Светлой памяти Елены Давидовны.
Лялька обижалась молча. Спорить с мамой мог только младший брат Лёнька, ему всё дозволено. А она уже взрослая, скоро восемь лет будет. И хозяйка опять же, весь дом на ней, с мелким в придачу. Мама всё время строчит на машинке, обшивает "этих немецких шалав". Да, Ляля знает, что это плохое слово. Поэтому никогда его не произносит вслух. Только вздыхает, копируя взрослых: "А что делать, жить-то надо!"
Мама сказала, что при немцах она учиться не пойдет. А школа такая красивая! Прямо через дорогу от дома. Ляля любила смотреть из окна на школьный двор. Там всегда было много интересного. Правда, до этой, ох, как трудно выговорить: "оккупации".
Лёнька опять ноет, выпрашивая прогулку, но мама твёрдо запретила ему выходить на улицу. Ей можно, потому что она беленькая и голубоглазая, а братик чёрненький и кудрявый...
На днях приезжала мамина заказчица, ну, из этих... Так Лялька подслушала, что женщина "уболтала своего мужа", и Лялькиной семье выправили документы на другую фамилию. Получается, что не было у них с Лёнькой папы...
После ухода дамочки мама приглушённо плакала, закрывшись в «кабинете». Потом она вышла, очень бледная, и сказала: "Дети, вы теперь носите мою фамилию – Новгородцевы. Лена, ты уже взрослая, запомни и проследи за Лёкой! Вы не Коганы больше!"
Лялька заплакала, а братишка бурно подхватил. Хотя отца Лёнька не помнил. А ей было целых четыре года, когда однажды ночью папа уехал со строгими дядями в форме. "По секретному заданию, в командировку. Надолго", - вот и всё, чего она смогла добиться от мамы.
Вчера же, когда она отоваривалась в продмаге, по очереди прошел слух, что евреев будут вывозить из города. Зачем и куда, Лялька не поняла. Но спросить побоялась. Мамин наказ "не болтать" смышленая девочка выполняла беспрекословно.
Прискакав домой, Ляля кинулась к маме с раздиравшим ее вопросом: «Мамочка, мы потому больше не евреи, чтобы нас не увезли от тебя?»
Занятая грустными мыслями и сражением с непослушным примусом, девочка не сразу поняла, что за шум стоит на улице.
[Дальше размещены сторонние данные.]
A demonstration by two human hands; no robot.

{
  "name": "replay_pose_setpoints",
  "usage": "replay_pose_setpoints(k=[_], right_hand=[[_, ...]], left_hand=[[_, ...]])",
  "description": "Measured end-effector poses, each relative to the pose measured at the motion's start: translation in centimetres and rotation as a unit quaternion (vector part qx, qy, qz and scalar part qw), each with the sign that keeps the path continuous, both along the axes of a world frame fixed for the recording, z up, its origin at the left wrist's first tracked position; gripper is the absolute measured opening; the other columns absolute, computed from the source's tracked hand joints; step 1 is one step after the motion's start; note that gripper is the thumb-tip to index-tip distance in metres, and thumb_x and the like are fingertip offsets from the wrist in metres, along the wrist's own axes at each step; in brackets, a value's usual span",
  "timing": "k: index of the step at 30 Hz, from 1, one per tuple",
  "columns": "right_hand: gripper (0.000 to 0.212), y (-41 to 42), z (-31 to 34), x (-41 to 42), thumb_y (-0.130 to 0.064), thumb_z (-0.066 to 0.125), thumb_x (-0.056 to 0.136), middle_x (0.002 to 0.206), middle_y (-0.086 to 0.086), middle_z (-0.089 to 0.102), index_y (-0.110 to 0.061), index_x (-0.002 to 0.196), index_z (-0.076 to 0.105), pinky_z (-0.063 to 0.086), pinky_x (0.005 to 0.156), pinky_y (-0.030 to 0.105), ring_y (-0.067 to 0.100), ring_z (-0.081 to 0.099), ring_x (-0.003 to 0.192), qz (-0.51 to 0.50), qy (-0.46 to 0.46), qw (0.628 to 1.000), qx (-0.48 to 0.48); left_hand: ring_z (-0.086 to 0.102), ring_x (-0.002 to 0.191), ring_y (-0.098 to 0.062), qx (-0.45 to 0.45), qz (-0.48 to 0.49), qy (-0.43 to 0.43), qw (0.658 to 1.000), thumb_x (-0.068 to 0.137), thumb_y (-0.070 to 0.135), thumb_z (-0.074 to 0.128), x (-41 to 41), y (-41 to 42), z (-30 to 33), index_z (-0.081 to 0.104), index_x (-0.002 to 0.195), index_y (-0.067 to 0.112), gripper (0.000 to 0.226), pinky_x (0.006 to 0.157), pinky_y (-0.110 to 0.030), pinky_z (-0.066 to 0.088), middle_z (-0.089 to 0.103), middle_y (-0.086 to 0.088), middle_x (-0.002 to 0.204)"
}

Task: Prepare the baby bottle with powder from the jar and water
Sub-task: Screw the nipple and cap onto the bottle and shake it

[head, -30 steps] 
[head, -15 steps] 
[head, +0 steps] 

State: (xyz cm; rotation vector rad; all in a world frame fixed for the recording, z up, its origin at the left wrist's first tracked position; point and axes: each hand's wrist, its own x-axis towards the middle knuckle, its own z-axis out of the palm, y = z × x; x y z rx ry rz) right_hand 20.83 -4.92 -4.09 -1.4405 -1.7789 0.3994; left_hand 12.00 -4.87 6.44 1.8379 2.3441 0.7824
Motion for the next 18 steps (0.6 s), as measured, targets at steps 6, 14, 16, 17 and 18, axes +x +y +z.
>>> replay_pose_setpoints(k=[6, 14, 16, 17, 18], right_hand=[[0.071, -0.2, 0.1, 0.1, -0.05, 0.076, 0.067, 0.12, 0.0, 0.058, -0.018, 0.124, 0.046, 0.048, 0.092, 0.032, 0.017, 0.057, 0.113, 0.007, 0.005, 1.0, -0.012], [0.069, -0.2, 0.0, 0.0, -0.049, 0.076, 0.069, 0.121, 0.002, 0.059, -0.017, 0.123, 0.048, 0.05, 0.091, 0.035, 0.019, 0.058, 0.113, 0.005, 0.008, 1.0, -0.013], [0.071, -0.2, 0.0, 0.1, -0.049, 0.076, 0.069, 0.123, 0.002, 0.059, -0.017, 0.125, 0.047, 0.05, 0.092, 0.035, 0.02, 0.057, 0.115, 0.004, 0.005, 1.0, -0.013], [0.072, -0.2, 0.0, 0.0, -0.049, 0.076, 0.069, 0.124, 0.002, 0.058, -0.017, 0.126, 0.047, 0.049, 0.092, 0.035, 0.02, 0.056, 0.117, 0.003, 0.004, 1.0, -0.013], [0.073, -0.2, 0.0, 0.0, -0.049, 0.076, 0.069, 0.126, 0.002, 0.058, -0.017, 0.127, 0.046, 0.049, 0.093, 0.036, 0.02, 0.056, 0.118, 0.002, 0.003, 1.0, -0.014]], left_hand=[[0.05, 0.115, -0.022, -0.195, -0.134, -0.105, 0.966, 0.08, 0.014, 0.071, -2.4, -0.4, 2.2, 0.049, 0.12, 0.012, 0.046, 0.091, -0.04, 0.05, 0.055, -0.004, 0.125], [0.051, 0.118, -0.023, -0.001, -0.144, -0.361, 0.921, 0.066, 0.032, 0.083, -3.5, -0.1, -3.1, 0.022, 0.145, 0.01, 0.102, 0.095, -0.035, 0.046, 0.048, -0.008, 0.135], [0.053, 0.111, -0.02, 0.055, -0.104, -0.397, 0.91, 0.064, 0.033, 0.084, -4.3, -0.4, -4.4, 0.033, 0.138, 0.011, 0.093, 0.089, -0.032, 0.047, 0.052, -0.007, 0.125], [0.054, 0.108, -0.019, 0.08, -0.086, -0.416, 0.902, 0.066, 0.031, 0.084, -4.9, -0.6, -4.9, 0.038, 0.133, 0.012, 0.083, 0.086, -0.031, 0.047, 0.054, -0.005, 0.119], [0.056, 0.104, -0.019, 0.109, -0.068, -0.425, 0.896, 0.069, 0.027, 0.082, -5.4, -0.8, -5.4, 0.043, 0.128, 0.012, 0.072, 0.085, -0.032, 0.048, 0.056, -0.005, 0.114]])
Бросив "хозяйство", она подбежала к огромному окну в зале, смотревшему как раз в сторону школы. С обоих концов улицы сюда потоками стекались люди. Шли целыми семьями, с детьми и стариками. Немцы с автоматами направляли всех на школьный двор, что-то записывая.
Лялька вдруг увидела знакомых: "Это же Готманы!" Вон и друзья её, Соломончик и Фирочка, двойняшки, на год младше. Девчушка прижимала к себе плюшевого мишку, подаренного Лялей на их общий день рождения, из-за которого они вечно дрались. Решив попрощаться, она распахнула створку окна. Подскочившая мать оттащила её за подол, отвесив изрядный подзатыльник!
Девочка от несправедливости онемела, только хватала ртом воздух. Но с матерью в таком состоянии спорить было себе дороже, и Ляля ушла читать книжку Лёньке. Когда через час, измученная неясной тревогой и еле уснувшим братиком, она прокралась в зал, то увидела маму, понуро стоящую у окна...
Ляля подбежала и прижалась к ней. Женщина крепко обняла дочку. Они молча смотрели, как по дороге уезжали плотно набитые людьми грузовики, постепенно исчезая в августовском мареве...
- Мамочка, когда они вернутся? Я ведь ещё увижусь с двойняшками? – наивно спросила девочка.
- Не скоро, доченька, нескоро... – и мама, повернувшись к иконе, стала беззвучно молиться. Ляля молитв не знала, но твердо решила выучить.
Через месяц они с матерью, бродя по блошиному рынку в поисках пуговиц, увидели плюшевого мишку двойняшек, с оторванной лапой и перепачканного чем-то коричнево-бурым... Сомнительного вида гражданин на мамин лобовой вопрос "Откуда?" - нервно вздрогнул и просипел: "За Ужовой балкой ещё много жидовского барахла осталось..."
После окончательного освобождения города Лялю и подросшего Леню отдали учиться в другую школу. Они не возражали.
Через год после Победы, в сорок шестом, мама окрестила Леночку, оставив сыну выбор.
А в шестидесятых они получили документ о реабилитации их отца. Посмертно.